Ils peuvent réclamer des référendums populaires et en même temps rêver d’un « homme fort », parler de l’importance des services publics tout en accusant les voisins de profiter du système. Comme Mel, ils peuvent voter RN et aller voir Waly Dia en spectacle. Cette fragilité du raisonnement peut être exaspérante, mais elle est aussi une chance : ce qui est instable est transformable.

Garder une place dans le « nous »

Très souvent, parce que la conversation est calme et basée sur une écoute profonde, on finit par me demander mon avis. Alors, seulement, je rappelle ce qu’est, pour moi, la gauche : le camp qui partage. Les richesses, les risques, les efforts, la joie. Le camp des congés payés, de la Sécu, des grandes conquêtes arrachées collectivement.

Je dis que je veux qu’on gagne tous mieux notre vie, qu’on respire mieux, qu’on vive mieux, et que pour ça, on a besoin les uns des autres. Que les musulmans qui se font cracher dessus, les travailleurs précaires, les jeunes des cités, les ouvriers en pavillon, les caissières, les livreurs, les agriculteurs étranglés par leurs dettes ont plus d’intérêts en commun qu’ils ne le croient.

Tout ça, je ne le fais pas en jouant à la prof, en expliquant aux gens qu’ils sont cons et que moi j’ai compris. La défiance est déjà énorme. Si j’arrive avec mon verbe, mon capital culturel, mon jargon, je perds tout. Alors je fais de la place : je laisse l’autre réfléchir, se contredire, changer de direction. Changer d’avis, c’est difficile. Ça demande de reconnaître qu’on s’est trompé, qu’on a cru des gens qui nous mentaient. Pour que quelqu’un franchisse ce pas, il faut qu’il ou elle puisse le faire sans perdre totalement la face. Il faut qu’on lui garde une place dans notre « nous ».

Il n’y a que le lien et la connexion, la recherche de commun et de convergence qui puisse fonctionner. La recherche le prouve d’ailleurs : la meilleure manière de se battre contre la désinformation ou les idées complotistes, ce n’est pas de dire aux personnes qui tombent dans le panneau de la division qu’elles sont idiotes.

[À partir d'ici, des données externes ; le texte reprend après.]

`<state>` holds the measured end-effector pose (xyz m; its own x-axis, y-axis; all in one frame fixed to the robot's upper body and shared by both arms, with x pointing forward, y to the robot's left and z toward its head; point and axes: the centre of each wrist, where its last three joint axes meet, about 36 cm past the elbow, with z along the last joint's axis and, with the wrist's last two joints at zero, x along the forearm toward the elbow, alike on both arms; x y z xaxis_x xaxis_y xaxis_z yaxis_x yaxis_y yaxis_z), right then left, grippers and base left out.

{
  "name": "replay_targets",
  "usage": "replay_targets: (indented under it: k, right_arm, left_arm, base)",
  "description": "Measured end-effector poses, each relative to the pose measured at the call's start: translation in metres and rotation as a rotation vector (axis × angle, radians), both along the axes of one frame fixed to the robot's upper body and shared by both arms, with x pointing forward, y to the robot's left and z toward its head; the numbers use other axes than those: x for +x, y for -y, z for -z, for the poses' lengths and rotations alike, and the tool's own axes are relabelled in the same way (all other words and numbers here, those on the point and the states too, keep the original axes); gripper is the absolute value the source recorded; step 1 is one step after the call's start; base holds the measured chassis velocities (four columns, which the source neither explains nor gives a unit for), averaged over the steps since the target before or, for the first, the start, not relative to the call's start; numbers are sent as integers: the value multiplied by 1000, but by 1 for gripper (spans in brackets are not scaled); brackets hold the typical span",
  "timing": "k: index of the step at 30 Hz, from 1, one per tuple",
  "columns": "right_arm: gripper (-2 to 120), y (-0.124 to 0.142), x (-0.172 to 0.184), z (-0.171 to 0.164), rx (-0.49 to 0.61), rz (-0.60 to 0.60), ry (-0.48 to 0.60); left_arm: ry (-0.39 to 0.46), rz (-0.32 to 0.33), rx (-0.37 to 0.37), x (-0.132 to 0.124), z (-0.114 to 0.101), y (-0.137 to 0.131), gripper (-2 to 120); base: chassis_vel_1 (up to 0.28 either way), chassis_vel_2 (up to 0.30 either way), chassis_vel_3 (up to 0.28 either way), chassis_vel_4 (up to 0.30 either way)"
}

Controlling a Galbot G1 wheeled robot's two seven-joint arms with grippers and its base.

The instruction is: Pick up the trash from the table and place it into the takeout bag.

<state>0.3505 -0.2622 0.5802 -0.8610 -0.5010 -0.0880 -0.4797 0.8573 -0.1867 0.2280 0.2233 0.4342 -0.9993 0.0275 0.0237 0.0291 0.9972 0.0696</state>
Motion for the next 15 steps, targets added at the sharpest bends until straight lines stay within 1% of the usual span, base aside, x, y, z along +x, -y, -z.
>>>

Mais de les accompagner, avec bienveillance, à ouvrir les yeux sur les stratégies utilisées par celles et ceux qui les manipulent. On n’accepte la remise en question que de la part de celles et ceux dont on pense qu’ils sont nos allié∙es et qu’ils ont notre intérêt à cœur.

Voilà pourquoi, et comment, je continue à parler aux électeurs et électrices RN. Parce que je crois que nos intérêts convergent, même si nos expériences diffèrent. Parce que l’extrême droite prospère sur notre division, et que je refuse de lui abandonner les gens que j’aime. Parce que je sais que ce ne sera jamais en hurlant « Vous êtes des monstres ! » que nous empêcherons un régime autoritaire d’advenir, mais en multipliant les conversations qui reconnectent les colères à leurs vrais responsables.

Ça ne marche pas à chaque fois. Mais quand ça marche, ça ouvre une brèche. Et une brèche, dans un mur d’extrême droite, ça vaut des heures de polémique télé.